▸ What the task asks:
If a line of the data contains the word "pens", it is counted; report how many such lines there are and nothing else.

▸ Dataset content:
------------------------
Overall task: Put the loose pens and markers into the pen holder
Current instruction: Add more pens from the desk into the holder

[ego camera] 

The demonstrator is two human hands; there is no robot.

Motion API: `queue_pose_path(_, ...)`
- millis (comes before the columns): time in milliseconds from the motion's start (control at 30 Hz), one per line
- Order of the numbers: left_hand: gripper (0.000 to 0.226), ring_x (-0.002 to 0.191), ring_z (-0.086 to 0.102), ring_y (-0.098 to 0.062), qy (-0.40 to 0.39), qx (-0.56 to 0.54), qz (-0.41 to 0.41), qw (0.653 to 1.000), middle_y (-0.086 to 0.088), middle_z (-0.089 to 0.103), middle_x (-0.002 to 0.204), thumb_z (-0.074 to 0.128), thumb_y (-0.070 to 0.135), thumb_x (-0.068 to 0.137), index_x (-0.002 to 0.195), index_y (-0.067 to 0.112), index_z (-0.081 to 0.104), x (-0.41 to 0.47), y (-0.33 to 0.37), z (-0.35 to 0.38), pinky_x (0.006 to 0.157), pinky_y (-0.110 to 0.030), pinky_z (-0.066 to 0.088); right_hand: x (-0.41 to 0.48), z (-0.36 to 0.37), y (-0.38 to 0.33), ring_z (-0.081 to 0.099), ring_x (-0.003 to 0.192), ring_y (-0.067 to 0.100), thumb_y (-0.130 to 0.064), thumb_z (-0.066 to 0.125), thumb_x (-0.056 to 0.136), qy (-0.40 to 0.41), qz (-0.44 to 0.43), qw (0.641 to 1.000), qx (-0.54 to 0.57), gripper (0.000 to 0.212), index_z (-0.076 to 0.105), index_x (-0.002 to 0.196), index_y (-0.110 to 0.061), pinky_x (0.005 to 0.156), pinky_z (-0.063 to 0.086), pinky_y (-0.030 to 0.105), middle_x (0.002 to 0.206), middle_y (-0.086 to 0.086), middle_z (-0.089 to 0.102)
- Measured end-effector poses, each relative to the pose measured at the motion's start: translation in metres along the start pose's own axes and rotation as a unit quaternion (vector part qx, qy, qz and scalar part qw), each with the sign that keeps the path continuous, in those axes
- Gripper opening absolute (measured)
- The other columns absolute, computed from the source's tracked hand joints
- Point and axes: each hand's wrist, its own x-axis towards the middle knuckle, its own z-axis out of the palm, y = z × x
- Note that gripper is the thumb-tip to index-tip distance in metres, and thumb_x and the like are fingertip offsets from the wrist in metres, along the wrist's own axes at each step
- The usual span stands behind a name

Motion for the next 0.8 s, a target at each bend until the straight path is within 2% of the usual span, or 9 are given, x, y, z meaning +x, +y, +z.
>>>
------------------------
▸ Answer space:
2